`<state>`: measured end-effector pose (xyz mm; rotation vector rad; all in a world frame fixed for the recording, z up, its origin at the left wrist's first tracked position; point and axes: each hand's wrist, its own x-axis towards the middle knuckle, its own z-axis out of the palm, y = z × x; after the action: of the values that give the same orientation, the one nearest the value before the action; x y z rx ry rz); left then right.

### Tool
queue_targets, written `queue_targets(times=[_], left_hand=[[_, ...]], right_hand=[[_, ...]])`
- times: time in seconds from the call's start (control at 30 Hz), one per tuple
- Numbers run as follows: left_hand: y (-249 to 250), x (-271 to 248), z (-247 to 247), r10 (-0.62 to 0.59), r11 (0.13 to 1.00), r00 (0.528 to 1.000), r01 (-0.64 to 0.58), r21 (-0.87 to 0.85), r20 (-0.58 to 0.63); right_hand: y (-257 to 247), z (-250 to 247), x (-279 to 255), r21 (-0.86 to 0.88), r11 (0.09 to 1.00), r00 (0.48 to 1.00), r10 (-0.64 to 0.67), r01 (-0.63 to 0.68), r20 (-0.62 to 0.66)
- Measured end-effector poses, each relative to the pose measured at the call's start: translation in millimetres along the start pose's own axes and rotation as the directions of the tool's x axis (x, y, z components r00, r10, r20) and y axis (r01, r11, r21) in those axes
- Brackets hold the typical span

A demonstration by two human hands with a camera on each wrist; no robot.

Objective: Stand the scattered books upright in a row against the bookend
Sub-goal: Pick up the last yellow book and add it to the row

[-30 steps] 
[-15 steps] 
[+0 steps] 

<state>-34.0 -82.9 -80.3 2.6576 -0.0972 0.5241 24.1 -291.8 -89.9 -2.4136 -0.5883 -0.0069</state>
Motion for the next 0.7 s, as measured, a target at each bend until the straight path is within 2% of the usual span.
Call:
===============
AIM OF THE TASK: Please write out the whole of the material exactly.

REPLY:
`<state>`: measured end-effector pose (xyz mm; rotation vector rad; all in a world frame fixed for the recording, z up, its origin at the left wrist's first tracked position; point and axes: each hand's wrist, its own x-axis towards the middle knuckle, its own z-axis out of the palm, y = z × x; after the action: of the values that give the same orientation, the one nearest the value before the action; x y z rx ry rz); left then right.

### Tool
queue_targets, written `queue_targets(times=[_], left_hand=[[_, ...]], right_hand=[[_, ...]])`
- times: time in seconds from the call's start (control at 30 Hz), one per tuple
- Numbers run as follows: left_hand: y (-249 to 250), x (-271 to 248), z (-247 to 247), r10 (-0.62 to 0.59), r11 (0.13 to 1.00), r00 (0.528 to 1.000), r01 (-0.64 to 0.58), r21 (-0.87 to 0.85), r20 (-0.58 to 0.63); right_hand: y (-257 to 247), z (-250 to 247), x (-279 to 255), r21 (-0.86 to 0.88), r11 (0.09 to 1.00), r00 (0.48 to 1.00), r10 (-0.64 to 0.67), r01 (-0.63 to 0.68), r20 (-0.62 to 0.66)
- Measured end-effector poses, each relative to the pose measured at the call's start: translation in millimetres along the start pose's own axes and rotation as the directions of the tool's x axis (x, y, z components r00, r10, r20) and y axis (r01, r11, r21) in those axes
- Brackets hold the typical span

A demonstration by two human hands with a camera on each wrist; no robot.

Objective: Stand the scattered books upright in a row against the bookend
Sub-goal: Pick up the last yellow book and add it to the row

[-30 steps] 
[-15 steps] 
[+0 steps] 

<state>-34.0 -82.9 -80.3 2.6576 -0.0972 0.5241 24.1 -291.8 -89.9 -2.4136 -0.5883 -0.0069</state>
Motion for the next 0.7 s, as measured, a target at each bend until the straight path is within 2% of the usual span.
Call:

The output is now finished.